This is a real function in one of our codebases, slightly modified to remove irrelevant details:

class ReadingPlanClient : CoroutineScopeBase() {

    @Synchronized
    fun getPlanTemplates(): List<ReadingPlanTemplate> {
        dtoCache.getUnexpiredCachedDto()?.let { resourceIdList ->
            return resourceIdList.readingPlanTemplateList
        }

        dtoCache.getExpiredCachedDto()?.let {
            launch(defaultErrorHandler) {
                fetchAndCache()
            }
            return it.readingPlanTemplateList
        }

        // ...
    }

ReadingPlanClient is a web service client that creates new coroutines in its own scope via the call to launch.
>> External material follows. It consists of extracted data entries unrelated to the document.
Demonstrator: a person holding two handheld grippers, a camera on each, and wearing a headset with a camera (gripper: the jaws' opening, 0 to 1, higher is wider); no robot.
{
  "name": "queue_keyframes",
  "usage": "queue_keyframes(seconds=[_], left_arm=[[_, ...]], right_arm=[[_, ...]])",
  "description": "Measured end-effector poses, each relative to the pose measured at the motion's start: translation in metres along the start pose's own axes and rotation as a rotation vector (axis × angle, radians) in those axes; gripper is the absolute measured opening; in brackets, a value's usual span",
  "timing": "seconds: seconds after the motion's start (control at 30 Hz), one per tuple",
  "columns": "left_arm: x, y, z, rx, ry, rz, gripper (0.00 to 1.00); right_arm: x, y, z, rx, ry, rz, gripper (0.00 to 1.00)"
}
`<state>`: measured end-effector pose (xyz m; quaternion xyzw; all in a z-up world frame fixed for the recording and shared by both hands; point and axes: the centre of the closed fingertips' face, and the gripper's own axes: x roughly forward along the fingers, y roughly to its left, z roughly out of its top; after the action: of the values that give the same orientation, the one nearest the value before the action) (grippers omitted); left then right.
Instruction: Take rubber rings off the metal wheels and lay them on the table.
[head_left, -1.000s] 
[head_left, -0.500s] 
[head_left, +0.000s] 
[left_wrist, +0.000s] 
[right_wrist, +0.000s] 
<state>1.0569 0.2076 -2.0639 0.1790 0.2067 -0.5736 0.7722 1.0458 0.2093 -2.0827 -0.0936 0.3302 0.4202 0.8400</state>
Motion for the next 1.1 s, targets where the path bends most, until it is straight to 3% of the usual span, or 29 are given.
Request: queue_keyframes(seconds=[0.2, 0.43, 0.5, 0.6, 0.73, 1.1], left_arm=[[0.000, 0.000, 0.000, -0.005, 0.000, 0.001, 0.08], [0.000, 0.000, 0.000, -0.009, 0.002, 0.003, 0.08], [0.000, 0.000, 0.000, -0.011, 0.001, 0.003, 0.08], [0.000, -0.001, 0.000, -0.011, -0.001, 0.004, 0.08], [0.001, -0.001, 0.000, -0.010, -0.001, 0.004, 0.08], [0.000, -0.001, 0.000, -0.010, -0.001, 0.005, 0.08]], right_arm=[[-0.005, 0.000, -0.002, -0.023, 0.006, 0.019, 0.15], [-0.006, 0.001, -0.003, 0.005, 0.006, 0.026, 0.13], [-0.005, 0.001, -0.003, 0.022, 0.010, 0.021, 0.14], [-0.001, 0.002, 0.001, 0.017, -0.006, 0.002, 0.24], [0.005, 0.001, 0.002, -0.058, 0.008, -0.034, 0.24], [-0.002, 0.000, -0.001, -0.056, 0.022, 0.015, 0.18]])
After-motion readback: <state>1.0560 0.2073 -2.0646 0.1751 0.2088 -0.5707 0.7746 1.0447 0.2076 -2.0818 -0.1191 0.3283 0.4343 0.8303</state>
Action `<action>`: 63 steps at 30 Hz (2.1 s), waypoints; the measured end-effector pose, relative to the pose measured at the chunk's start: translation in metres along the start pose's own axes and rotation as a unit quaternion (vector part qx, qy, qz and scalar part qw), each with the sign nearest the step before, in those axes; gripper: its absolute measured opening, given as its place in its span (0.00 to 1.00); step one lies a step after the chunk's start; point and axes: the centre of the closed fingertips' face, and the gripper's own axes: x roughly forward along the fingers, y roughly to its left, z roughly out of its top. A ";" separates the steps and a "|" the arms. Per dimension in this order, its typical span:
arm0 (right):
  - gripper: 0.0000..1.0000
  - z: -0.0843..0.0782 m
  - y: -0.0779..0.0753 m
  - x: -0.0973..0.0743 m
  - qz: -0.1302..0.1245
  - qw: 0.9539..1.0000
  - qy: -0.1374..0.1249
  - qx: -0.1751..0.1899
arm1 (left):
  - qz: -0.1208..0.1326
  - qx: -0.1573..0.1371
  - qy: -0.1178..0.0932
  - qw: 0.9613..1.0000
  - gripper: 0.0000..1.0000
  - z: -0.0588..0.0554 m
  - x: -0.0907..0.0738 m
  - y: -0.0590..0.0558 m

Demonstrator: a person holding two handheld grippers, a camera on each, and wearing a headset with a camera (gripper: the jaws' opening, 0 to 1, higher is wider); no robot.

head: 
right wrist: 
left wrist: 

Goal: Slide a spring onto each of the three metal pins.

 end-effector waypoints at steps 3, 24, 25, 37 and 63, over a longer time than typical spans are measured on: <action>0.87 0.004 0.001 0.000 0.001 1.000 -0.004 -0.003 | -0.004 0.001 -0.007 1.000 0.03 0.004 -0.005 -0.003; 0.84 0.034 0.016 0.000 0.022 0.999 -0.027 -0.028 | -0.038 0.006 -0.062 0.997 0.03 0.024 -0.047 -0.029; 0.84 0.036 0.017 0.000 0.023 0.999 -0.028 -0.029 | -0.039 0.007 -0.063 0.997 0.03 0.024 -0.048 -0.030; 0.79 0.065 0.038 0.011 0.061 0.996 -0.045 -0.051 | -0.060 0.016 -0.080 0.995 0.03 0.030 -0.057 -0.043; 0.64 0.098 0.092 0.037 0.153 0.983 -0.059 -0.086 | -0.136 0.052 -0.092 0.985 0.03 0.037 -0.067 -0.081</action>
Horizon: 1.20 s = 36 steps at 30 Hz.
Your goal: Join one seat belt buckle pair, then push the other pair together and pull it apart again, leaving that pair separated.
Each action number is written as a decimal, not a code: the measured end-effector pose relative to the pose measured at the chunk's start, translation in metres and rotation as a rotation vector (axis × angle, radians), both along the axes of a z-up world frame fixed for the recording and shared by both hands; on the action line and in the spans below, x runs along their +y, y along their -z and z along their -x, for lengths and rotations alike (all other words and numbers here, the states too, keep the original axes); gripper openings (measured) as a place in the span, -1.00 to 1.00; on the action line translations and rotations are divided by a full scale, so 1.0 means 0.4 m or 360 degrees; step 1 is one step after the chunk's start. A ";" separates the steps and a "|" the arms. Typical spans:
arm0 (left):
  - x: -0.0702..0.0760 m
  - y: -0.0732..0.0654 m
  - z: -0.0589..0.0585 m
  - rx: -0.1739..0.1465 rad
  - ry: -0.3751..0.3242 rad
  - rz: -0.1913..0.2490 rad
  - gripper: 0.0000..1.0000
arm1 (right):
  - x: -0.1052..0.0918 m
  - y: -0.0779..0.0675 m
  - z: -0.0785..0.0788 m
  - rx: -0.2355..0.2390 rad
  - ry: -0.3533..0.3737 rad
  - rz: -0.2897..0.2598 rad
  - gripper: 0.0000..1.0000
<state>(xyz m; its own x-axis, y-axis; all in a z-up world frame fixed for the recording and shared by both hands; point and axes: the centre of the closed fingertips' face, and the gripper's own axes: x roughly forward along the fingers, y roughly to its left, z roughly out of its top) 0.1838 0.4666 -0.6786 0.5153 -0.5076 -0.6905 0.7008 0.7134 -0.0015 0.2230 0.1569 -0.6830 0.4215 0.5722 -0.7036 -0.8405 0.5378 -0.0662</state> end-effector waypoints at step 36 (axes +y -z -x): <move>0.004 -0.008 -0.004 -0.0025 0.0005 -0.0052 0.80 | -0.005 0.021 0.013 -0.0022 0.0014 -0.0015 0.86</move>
That job has no chance of being preempted by cancellation since ReadingPlanClient does not have a well-defined lifetime and thereby is missing a good place to cancel running work. This usurps the design of coroutines.

Imagine a static field kept a reference to an instance of this class. When a fragment fetches reading plan templates and the user immediately navigates away from the screen, all of the fetching and caching work would still execute.

Consider another function that cooperates better with the structured concurrency model:

@ViewModelKey(ConversationViewModel::class)
@ContributesMultibinding(AppScope::class)
class ConversationViewModel @Inject constructor(
// ...
) : ViewModel() {
	// ... 

    suspend fun prepareConversation(conversationId: Long, threadId: Long? = null) {
        this.conversationId = conversationId
        this.threadId = threadId

        if (_conversation.value == null) {
            coroutineScope {
                val deferredConversation = async {
                    if (initialConversation != null) {
                        initialConversation
                    } else {
                        messagesRepository.getConversation(conversationId.toString())
                    }
                }
                val deferredDraftMessage = async {
                    messagesRepository.loadDraftMessage(conversationId)
                }
                val deferredRecipients = async {
                    messagesRepository.getConversationRecipientsWithPresence(conversationId)
                }

                _conversation.value = deferredConversation.await()
                deferredDraftMessage.await()?.let(_draftMessage::setValue)
                _recipients.value = deferredRecipients.await()
            }
        }
    }

The important difference here is that the function is suspending. A suspending function can only be called from other suspending functions (a red function in Nystrom’s taxonomy). Since it can only be called from other suspending functions, it pushes the responsibility for a coroutine scope to the caller. Suspending functions don’t have a scope of their own. The call to coroutineScope provides the caller’s CoroutineScope so the suspending function can launch its own child coroutines via async.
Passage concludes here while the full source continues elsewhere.